The camp was set up in the neighbourhood Eidgah at the heart of the Muslim ghetto at the direction of Wakf board chairperson and Okhla MLA Amanatullah Khan.

The MLA of Mustafabad, Haji Yunus, was at the camp on Tuesday evening to take stock of the situation and hear the victims.

“We had estimated that not many people would move here, but they have. Local residents have come out to help and meet the displaced,” said Zaheer Chaudhary, a Wakf committee member managing the camp.

Chaudhary said many had escaped localities including Shiv Vihar, Karawal Nagar, Bhagirathi Vihar and Khazoori Khas.

Most of the displaced in the camp were from Shiv Vihar, a Hindu-dominated area where Muslim houses were targeted. The Telegraph Online reported earlier how Muslim neighbourhoods were vandalised and set ablaze.

Several families shared their stories of horror. Mubeen, 43, a push-cart owner, on February 24 saw a violent mob — with faces covered or wearing helmets and holding rods, sticks and Molotov Cocktails — go on a rampage in the lane abutting the drain that crosses Shiv Vihar.

“I saw it from the rooftop. They were pelting stones and petrol bombs on the houses and destroying anything that came in their way. They also burnt a bus,” Mubeen recalled. He left with his family of seven later that night when the situation quietened down a bit.

In the women’s section of the relief camp, Saira, about 45, told her story. She moved to Shiv Vihar about nine months ago and started living in Gali No. 18. Her husband worked in a cloth factory.

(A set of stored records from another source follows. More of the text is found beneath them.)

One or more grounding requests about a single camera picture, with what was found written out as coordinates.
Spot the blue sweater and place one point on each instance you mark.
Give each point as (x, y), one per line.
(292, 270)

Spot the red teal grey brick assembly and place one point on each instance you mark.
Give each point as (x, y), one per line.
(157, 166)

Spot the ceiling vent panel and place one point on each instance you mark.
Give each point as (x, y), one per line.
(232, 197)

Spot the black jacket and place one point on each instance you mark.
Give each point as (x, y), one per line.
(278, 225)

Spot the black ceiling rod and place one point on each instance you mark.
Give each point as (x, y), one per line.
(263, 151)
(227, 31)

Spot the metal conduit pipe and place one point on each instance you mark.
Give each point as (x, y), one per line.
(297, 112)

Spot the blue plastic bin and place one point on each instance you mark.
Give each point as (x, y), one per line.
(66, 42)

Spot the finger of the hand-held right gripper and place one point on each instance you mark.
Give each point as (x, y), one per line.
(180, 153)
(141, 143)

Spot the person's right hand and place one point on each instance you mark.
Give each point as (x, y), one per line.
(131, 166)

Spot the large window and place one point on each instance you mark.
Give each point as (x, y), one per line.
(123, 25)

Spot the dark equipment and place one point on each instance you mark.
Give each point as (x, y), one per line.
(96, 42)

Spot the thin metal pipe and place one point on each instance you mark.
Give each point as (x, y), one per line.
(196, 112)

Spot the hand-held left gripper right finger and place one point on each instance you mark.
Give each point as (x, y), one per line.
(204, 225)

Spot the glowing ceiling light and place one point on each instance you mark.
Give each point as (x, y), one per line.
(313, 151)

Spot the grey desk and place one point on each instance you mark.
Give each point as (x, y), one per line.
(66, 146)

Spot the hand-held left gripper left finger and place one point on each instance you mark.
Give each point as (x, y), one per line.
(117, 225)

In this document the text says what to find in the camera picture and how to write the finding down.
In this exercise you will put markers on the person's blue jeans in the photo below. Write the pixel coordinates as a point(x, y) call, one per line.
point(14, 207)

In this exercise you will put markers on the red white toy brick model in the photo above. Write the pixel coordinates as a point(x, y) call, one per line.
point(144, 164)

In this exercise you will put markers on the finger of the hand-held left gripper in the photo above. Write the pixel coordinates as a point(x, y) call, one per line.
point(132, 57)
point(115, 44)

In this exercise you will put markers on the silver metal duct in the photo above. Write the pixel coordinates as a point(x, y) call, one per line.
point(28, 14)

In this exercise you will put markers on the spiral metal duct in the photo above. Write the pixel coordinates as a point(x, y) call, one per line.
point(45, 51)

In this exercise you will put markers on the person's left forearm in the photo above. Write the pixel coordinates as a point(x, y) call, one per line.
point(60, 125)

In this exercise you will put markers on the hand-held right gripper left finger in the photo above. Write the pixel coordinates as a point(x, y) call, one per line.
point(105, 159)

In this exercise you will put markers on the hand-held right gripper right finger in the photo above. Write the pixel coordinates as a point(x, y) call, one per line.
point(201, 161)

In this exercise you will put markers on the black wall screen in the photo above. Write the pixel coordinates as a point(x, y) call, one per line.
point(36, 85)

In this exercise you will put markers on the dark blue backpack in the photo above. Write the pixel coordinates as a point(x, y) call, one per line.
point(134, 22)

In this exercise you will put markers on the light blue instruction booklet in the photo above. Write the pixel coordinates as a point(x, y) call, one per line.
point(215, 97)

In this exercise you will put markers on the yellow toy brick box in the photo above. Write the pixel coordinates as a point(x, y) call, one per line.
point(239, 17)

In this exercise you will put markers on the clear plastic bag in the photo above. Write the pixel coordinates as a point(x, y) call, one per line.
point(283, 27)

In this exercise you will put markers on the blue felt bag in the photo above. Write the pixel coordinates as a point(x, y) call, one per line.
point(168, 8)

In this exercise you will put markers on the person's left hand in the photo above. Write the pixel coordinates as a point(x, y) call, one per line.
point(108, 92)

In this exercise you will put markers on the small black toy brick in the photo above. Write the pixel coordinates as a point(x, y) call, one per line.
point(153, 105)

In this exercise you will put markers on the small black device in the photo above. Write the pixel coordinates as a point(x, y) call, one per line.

On the night of February 25, she also saw the mob pelting stones and petrol bombs. She had sent her two daughters to neighbouring Chaman Park earlier in the evening. That night, she and her husband with their two sons took refuge in Chaman Park.

A few lanes ahead, Nazneen Begum lived with her husband and two children. They escaped the same morning, locking their home hoping to return once the violence stopped. Now, she says she can’t return to her home of 17 years, where her mother-in-law lived for 35 years. Her family did embroidery work for a living.

“I went home three days later. They took whatever little gold and silver we had. They stole our TV, our inverter, cylinder and whatever they couldn’t take was destroyed,” said Begum.

Apart from the Eidgah relief camp, the displaced were taking refuge in Muslim localities of Chaman Park, Babu Nagar and Chandu Nagar. The relief camp committee believes that gradually people will move to the Eidgah camp.